A New Direction – Arts in Schools

A new conversation on the value of the arts in and beyond schools.

Forty years ago the Calouste Gulbenkian Foundation UK Branch published The Arts in Schools: Principles, practice and provision. This seminal report was hugely influential with Local Authorities, which then managed the country’s schools; it paved the way for the arts to be included in England’s first National Curriculum in 1988; and inspired many professional arts organisations to engage with the education sector for the first time.

Forty years later we do not have the sustained and equitable practice and provision that The Arts in Schools envisioned. There is a growing body of international evidence asserting the value of the arts in shaping and equipping children and young people, and a range of other metrics, but this awareness has not been absorbed within our education policy and systems.

On the 40th anniversary of the 1982 report, the Foundation joined with partners to convene a new conversation on the value of the arts for young people, examining the current state of play and what we have learnt over the intervening decades. The Arts in Schools: Foundations for the Future is the culmination of a year-long consultation with education and arts professionals and policy makers. The report studies the education system in England today and provides recommendations for a reimagined system, where arts subjects are recognised for equipping children with skills for life and work. The report was led by A New Direction and researched and written by Sally Bacon and Pauline Tambling, with initial funding of £22,500 from the Foundation and matched funding from the Bridge Organisations, and additional funding of £20,000 for the design and dissemination of the final report. The project has now been transferred to Cultural Learning Alliance, who will champion the report and its recommendations for the years to come.

 

The Arts in Schools: Foundations for the Future report

The Arts in Schools: Foundations for the Future finds evidence of inspirational practice across the UK but highlights deep concern about the principles and provision underpinning the arts in schools. It shows that progress isn’t always linear or lasting.  

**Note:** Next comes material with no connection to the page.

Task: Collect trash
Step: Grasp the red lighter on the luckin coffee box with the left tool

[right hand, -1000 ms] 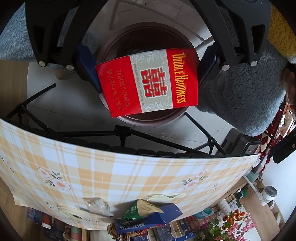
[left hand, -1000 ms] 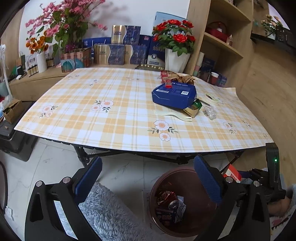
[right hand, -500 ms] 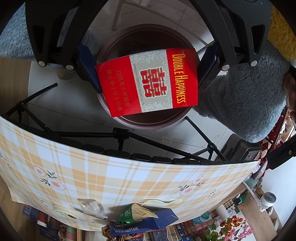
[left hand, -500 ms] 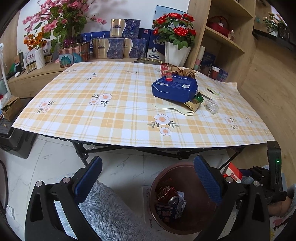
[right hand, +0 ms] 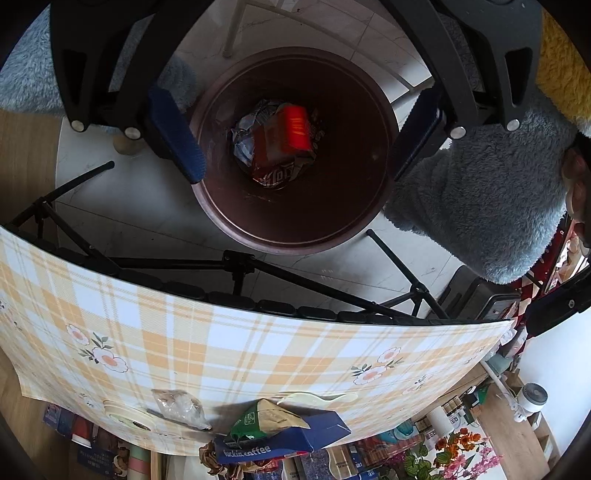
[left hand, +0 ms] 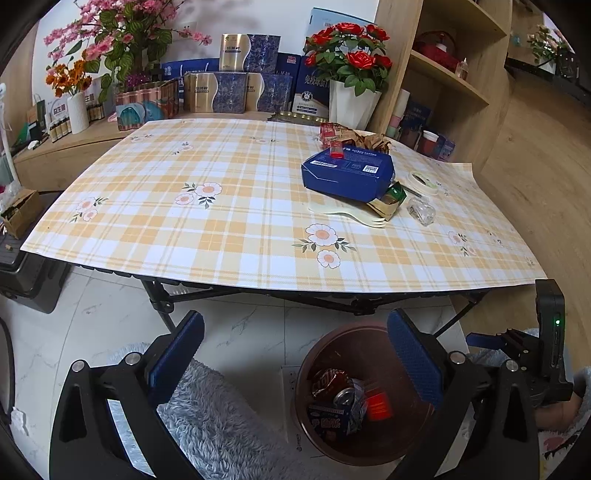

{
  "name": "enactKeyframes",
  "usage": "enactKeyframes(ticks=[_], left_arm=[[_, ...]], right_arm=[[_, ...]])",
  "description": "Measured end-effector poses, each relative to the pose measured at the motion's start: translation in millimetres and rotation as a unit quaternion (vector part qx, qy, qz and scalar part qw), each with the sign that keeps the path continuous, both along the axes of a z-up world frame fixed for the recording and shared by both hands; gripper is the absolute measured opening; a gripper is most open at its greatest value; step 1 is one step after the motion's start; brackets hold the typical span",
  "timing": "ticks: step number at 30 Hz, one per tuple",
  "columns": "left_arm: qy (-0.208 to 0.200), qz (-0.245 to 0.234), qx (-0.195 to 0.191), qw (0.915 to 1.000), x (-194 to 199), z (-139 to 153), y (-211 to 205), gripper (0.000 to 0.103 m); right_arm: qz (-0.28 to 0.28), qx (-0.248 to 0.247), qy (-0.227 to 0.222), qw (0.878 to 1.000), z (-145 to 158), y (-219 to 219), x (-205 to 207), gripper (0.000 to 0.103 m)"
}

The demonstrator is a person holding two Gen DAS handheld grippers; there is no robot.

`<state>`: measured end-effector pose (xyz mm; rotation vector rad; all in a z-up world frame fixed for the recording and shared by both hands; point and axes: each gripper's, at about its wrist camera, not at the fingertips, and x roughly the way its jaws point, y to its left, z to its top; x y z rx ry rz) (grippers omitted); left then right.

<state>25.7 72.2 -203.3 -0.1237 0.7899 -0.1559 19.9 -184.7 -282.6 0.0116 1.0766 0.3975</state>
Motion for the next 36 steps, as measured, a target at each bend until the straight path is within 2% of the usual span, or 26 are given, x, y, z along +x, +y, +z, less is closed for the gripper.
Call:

The report calls for greater recognition of how the arts shape human experience and development; a reimagining of the purpose of education; and more equitable access to cultural experiences. The three key findings – which echo themes of the original Arts in Schools report – are: 

  • Arts subjects and experiences have an evidenced role in contributing to improving outcomes for children and young people, providing them with skills for life and skills for work. 
  • Despite all that we know about the value of arts subjects for children and young people, there is a lack of value ascribed to the arts within the state education system in England. 
  • Many of the current problems we identify are as much about the wider context in which learning takes place as about the specific challenges for the arts in schools, and there are now widespread calls for education system change: the report shows that this is necessary and possible. 

 

The report identifies 10 principles for policy and practice to ensure ‘arts-rich’ schooling experiences:  

Five core policy principles to underpin the arts in schooling: 
    1. Rationale: clear purposes for schooling and a coherent vision for subject areas, with curriculum linked to purposes. 
    2. Parity of esteem: equal status for arts subjects with other curriculum areas, within a broad and balanced curriculum. 
    3. Including every child: an access entitlement built on inclusion and equality. 
    4. Whole child and a rounded learning experience: educating for personal development and wellbeing, not just academic attainment. 
    5. Education for now: educating for the importance of the present, as well as for the future.  
Five core practice and provision principles essential in enabling a school to become arts-rich:  
    1. Breadth: exposure to all art forms and a breadth of work and experiences. 
    2. Balance: between knowledge and skills. 
    3. Inclusion: embracing the needs of all children. 
    4. Relevance: reflective of the world in which children live and will work. 
    5. Learner voice: listening to children and young people. 

 

Looking ahead, the report also offers 10 recommendations which can provide scaffolding for the future: 

    1. A national conversation to consider and define new purposes for schooling. 
    2. New curriculum areas. 
    3. Changes to how we assess arts subjects. 
    4. Creating an arts entitlement within the school day, and extra-curricular arts as additional.  
    5. Representation and relevance. 
    6. Teacher and learner agency. 
    7. Improved and evidence-based case-making. 
    8. Support for the arts in schools from the professional arts sector. 
    9. Schools at the heart of their communities. 
    10. Aggregating the findings of reports calling for education system change. 
Report Executive summary Arts education timeline

 

Roundtables 

Over summer 2022, the project brought together, in a series of roundtables, education and arts leaders from across the past four decades together with young people to review, interrogate, and debate where we go from here. The roundtables delved into the wide-ranging themes of the original report – including the purpose of education and the arts, diversity and inclusion, and provision beyond schools – and the discussions will inform the writing of the final report. A series of blogposts reflecting on the roundtable discussions is being published over the next few months.